The data below:

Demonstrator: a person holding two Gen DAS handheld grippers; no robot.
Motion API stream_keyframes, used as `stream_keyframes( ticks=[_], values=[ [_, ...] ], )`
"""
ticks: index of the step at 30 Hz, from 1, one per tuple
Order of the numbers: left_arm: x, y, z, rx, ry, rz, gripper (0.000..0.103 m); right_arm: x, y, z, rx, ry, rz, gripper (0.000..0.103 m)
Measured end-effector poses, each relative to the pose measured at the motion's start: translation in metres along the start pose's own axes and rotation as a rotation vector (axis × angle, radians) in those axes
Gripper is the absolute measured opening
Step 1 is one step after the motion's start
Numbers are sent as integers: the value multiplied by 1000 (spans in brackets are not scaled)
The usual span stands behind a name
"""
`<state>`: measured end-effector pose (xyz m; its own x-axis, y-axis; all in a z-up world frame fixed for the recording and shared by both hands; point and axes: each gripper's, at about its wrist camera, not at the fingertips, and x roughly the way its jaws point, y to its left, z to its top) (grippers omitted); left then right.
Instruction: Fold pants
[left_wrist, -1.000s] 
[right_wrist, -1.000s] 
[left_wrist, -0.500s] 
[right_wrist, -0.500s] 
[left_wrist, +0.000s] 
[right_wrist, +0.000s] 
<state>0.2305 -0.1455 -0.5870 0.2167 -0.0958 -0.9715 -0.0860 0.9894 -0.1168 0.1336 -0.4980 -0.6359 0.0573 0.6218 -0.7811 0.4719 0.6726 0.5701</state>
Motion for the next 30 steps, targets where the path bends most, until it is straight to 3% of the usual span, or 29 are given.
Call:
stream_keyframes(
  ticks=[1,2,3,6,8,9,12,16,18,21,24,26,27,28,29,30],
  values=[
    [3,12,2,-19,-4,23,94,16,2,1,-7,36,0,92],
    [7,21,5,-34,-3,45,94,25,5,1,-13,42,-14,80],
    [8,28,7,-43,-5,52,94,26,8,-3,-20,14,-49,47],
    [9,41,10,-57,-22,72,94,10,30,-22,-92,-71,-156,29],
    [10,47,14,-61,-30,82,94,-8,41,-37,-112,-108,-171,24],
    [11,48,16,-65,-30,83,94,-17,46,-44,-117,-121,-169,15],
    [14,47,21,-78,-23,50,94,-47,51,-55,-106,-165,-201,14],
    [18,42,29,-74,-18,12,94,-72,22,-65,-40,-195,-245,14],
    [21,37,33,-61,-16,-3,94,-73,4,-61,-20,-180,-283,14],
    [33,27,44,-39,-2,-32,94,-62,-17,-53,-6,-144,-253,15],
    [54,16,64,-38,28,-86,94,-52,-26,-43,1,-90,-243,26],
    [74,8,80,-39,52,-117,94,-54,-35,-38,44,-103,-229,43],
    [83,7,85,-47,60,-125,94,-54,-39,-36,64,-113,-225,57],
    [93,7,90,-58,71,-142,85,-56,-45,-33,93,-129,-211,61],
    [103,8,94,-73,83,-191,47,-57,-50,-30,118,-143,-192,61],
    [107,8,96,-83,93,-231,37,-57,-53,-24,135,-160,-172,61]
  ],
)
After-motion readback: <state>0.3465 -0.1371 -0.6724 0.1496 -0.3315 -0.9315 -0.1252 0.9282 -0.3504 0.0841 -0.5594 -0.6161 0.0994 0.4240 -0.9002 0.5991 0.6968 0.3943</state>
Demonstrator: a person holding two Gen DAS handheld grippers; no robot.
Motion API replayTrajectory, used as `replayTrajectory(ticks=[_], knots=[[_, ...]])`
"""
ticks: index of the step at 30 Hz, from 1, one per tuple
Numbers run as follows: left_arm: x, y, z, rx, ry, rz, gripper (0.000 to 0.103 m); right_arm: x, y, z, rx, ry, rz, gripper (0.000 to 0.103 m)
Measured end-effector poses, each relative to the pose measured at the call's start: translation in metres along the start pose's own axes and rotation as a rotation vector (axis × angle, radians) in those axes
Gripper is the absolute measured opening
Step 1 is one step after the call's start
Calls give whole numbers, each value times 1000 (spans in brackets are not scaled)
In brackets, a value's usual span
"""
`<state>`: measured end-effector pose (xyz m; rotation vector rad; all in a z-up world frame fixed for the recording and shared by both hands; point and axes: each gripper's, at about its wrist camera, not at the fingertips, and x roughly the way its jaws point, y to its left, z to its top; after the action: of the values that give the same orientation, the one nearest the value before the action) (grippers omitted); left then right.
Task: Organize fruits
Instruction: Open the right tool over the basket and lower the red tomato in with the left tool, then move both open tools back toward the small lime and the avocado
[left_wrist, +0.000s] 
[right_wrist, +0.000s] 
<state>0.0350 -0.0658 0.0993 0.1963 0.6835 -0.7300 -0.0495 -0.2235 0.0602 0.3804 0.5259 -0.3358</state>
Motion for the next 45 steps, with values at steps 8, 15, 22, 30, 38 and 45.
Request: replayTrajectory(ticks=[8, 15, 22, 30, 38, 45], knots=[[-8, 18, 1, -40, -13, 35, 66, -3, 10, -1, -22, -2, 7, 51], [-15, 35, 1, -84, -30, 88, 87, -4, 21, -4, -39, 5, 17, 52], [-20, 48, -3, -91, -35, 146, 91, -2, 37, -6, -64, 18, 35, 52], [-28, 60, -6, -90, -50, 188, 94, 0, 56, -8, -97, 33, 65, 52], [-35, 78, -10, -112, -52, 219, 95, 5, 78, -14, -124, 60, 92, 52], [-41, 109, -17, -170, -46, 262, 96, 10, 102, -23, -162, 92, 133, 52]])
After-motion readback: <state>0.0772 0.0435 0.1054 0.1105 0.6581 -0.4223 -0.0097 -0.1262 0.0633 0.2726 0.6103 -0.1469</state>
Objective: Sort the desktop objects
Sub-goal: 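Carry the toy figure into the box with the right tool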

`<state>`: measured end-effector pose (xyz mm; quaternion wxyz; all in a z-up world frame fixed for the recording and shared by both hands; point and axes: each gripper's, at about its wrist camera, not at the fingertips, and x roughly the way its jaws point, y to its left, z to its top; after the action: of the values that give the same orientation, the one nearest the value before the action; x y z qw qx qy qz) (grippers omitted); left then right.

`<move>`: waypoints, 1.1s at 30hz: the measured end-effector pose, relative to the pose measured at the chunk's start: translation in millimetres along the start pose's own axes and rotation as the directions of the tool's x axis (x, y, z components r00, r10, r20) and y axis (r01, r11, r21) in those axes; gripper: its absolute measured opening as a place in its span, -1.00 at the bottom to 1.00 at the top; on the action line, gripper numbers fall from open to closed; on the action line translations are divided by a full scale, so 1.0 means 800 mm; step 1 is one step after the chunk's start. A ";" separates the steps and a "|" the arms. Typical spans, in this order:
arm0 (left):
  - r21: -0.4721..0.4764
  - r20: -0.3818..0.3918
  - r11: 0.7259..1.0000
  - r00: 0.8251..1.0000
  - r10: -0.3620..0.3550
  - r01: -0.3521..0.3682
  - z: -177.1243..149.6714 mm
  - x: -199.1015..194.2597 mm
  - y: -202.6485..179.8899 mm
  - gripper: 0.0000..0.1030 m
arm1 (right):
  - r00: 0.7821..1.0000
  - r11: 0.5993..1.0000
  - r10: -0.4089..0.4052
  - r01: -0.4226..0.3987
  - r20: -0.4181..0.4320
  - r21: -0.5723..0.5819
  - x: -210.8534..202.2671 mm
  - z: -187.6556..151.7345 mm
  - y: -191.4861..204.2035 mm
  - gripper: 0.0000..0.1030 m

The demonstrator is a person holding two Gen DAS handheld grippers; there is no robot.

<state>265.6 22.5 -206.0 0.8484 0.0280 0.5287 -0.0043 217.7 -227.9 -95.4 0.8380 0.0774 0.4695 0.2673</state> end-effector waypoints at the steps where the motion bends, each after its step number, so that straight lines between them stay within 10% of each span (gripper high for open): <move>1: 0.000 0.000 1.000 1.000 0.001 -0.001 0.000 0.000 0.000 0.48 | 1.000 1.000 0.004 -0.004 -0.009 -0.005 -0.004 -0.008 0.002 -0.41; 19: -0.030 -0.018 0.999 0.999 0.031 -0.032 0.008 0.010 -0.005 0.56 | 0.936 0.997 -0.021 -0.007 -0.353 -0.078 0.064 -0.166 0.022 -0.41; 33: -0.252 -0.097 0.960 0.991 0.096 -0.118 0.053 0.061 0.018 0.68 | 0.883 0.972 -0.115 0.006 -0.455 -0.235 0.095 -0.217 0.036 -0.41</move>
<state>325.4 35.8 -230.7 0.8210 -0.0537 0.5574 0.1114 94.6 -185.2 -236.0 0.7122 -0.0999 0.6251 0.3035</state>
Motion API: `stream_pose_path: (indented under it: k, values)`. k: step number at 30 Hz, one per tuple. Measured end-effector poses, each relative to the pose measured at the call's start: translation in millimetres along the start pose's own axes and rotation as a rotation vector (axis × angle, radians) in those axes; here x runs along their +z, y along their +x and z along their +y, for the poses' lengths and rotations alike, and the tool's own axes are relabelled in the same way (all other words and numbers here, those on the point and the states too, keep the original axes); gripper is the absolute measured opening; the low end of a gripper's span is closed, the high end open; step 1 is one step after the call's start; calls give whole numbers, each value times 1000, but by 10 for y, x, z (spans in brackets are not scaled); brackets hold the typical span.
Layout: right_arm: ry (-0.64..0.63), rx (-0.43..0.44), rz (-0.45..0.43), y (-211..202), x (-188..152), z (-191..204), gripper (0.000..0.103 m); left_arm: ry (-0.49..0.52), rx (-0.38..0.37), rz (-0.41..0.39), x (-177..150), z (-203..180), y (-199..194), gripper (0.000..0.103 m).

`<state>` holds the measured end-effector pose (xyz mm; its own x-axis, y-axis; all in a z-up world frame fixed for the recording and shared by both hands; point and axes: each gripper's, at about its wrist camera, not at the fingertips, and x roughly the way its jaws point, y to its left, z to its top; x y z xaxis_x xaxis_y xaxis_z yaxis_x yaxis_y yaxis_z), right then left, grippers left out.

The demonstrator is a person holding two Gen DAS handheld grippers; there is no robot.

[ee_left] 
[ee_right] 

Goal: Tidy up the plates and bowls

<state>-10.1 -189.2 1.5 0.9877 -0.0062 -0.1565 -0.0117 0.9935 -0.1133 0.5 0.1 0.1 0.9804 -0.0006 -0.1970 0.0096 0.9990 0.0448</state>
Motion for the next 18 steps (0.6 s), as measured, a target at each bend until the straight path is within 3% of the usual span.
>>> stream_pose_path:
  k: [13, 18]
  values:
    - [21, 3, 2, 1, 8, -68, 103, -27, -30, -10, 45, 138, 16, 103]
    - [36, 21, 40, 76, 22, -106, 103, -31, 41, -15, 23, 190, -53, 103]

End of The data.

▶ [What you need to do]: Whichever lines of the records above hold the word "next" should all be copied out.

▶ [Output for this exercise]:
Motion for the next 30 steps, targets where the path bends most, until it is straight to 3% of the usual span, or 29 are given.
Motion for the next 45 steps, with values at steps 8, 15, 22, 30, 38 and 45.
Motion for the next 18 steps (0.6 s), as measured, a target at each bend until the straight path is within 3% of the usual span.

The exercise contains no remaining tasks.